“By failing to prepare, you are preparing to fail.”
― Benjamin Franklin
Fall is my favorite season. As the foliage begins to take on the shades of yellow, orange, red and brown that are representative of the change of the season, squirrels and chipmunks begin their feverish efforts to collect and stockpile enough food to sustain them for the winter months that inevitably lie ahead. Days after our transition to autumn, the Rhode Island Supreme Court commenced its Fall 2013 term with oral arguments on September 24, 2013. Just as Mother Nature began to prepare for winter, those lawyers assigned to the fall oral argument calendar began to prepare for their upcoming arguments.
As a law clerk, I had the opportunity to observe hundreds of oral arguments, most of which were delivered by attorneys who were well prepared and some of which were not. I do not believe any of the attorneys who came before the Court ever believed they were unprepared. As it turns out, those who were unprepared just had a different understanding of what it meant to be prepared for an appellate argument. This edition of the Fast Five on Rhode Island Appellate Practice helps define what it means to be prepared for an appellate argument before the Rhode Island Supreme Court.
(1) BEING PREPARED FOR ORAL ARGUMENT MEANS KNOWING THE SIZE OF THE LECTERN.
Perhaps the greatest strength an appellate advocate can have is organization. Delivering a concise and persuasive appellate argument in 30 minutes or less in a case that was pending before the trial court for years is difficult. It is even more difficult when five smart, seasoned jurists inquire about the intricacies of your argument. Being prepared means having your materials well organized and accessible so you can easily transition from point to point and readily locate the citation to an obscure case at a moment’s notice. The surface of the lectern in the Rhode Island Supreme Court is 20 inches wide and 15.5 inches high. The ledge that keeps materials leaning upright on the lectern’s surface is narrow. Be careful to ensure that the materials you bring to the lectern fit on the lectern and avoid shuffling too many papers.

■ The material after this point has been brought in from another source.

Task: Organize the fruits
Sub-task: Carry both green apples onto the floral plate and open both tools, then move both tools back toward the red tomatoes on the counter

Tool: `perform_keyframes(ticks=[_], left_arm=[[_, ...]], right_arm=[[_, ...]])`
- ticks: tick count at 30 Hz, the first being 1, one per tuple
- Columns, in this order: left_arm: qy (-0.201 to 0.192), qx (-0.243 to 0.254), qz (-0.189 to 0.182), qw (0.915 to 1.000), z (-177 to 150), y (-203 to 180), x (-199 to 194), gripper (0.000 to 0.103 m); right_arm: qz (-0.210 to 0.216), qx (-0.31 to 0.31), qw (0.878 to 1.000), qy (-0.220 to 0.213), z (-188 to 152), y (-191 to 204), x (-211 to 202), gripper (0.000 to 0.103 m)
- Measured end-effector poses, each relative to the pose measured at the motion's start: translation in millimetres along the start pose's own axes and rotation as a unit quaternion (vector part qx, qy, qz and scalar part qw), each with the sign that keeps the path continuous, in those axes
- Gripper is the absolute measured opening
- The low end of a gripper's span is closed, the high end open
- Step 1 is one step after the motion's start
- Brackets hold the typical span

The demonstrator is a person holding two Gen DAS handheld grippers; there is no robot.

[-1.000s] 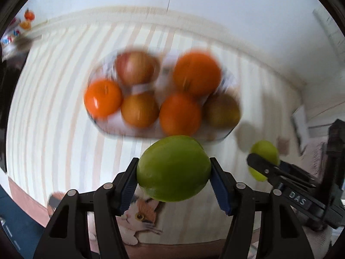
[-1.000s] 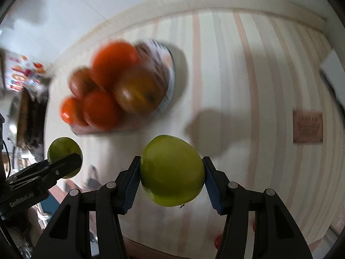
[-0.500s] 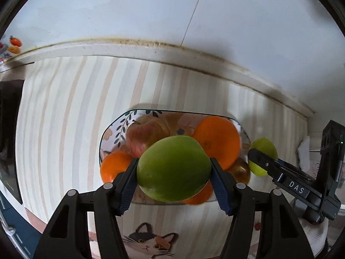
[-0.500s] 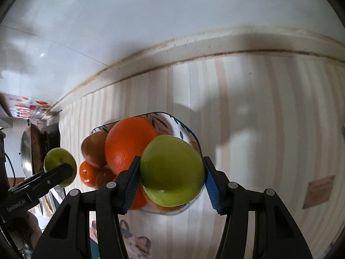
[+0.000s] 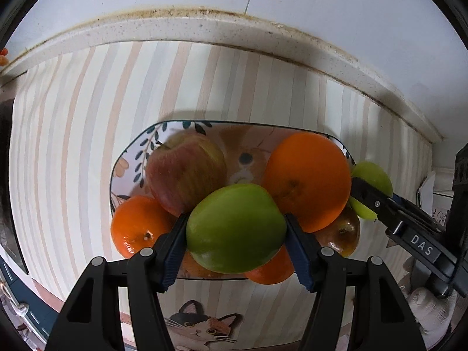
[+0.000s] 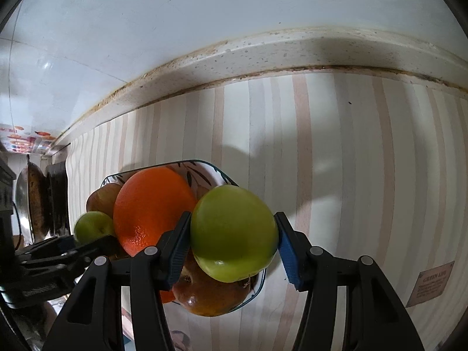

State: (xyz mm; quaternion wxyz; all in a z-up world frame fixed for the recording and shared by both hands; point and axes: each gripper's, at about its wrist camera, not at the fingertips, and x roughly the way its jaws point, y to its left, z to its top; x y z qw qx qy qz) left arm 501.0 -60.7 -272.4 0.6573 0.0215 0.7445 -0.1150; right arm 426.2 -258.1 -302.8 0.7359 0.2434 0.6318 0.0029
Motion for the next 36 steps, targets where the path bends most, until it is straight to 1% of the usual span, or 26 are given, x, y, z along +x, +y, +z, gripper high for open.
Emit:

(2) BEING PREPARED FOR ORAL ARGUMENT MEANS KNOWING THE RECORD AND THOSE FACTS THAT ARE NOT IN THE RECORD EVEN IF YOU WERE NOT TRIAL COUNSEL.
For a variety of reasons, clients sometimes retain different counsel to handle their case on appeal. As a result, a familiar refrain in response to the Supreme Court’s questioning is “I don’t know, Your Honor. I was not trial counsel.” Often times, the question that prompts such a response is one that inquires about facts outside the record.
While the Supreme Court may only consider and review facts that are in the record, there are occasions when the Court will inquire about facts outside the record to put the facts that are in the record in context. Whether or not the appellate practitioner was trial counsel, he or she should be prepared to answer the Court’s questions about facts outside the record. If a question requires you to reference facts that are not in the record, you should provide the answer but also advise the Court that such facts are outside the record.
(3) BEING PREPARED FOR ORAL ARGUMENT MEANS KNOWING THE WEAKNESSES IN YOUR ARGUMENT.
Before stepping off the seventh floor elevator at the Licht Judicial Complex on the day of your oral argument, you should not only know the weaknesses in your argument, but also have anticipated questions about those weaknesses and prepared responses to those questions. If time and resources permit, a mock oral argument before colleagues or fellow practitioners can be a tremendously beneficial exercise. Chances are, the first questions you will receive from the bench will concern the weaknesses in your argument and having anticipated them in advance will ensure that your argument stays on track.
(4) BEING PREPARED FOR ORAL ARGUMENT MEANS KNOWING THE COMPOSITION OF THE COURT.
In Rhode Island, we are fortunate to have a very visible Supreme Court. The five justices of the Supreme Court are frequent participants at Rhode Island Bar Association Continuing Legal Education Programs and are present at many programs hosted by the legal community. Nevertheless, for those unfamiliar with the Court, being prepared for oral argument means knowing the composition of the Court and being able to reference the justices by name when responding to or referencing questions from the bench. As a guide, the following photograph illustrates the order in which the Rhode Island Supreme Court justices sit for oral argument.
(5) BEING PREPARED FOR ORAL ARGUMENT MEANS KNOWING THE PURPOSE OF ORAL ARGUMENT.
Oral argument is not an opportunity to read your appellate brief to the Court. It is an opportunity for the Court to gain a better understanding about particular factual and legal issues and explore the limits of the principles you are advocating. The Rhode Island Supreme Court has often been described as a “hot bench,” a colloquial phrase used to describe an engaged and inquisitive court. Counsel will find that most of their allotted time will be spent responding to the Court’s questions. As a result, brevity is a virtue. Distilling your argument to as few points as possible is critical to ensuring that you inform the Court of the points it is absolutely necessary for you to make, while allowing for enough time to respond to the Court’s questions. Finally, keep track of where you are in your argument by watching the timer on the lectern.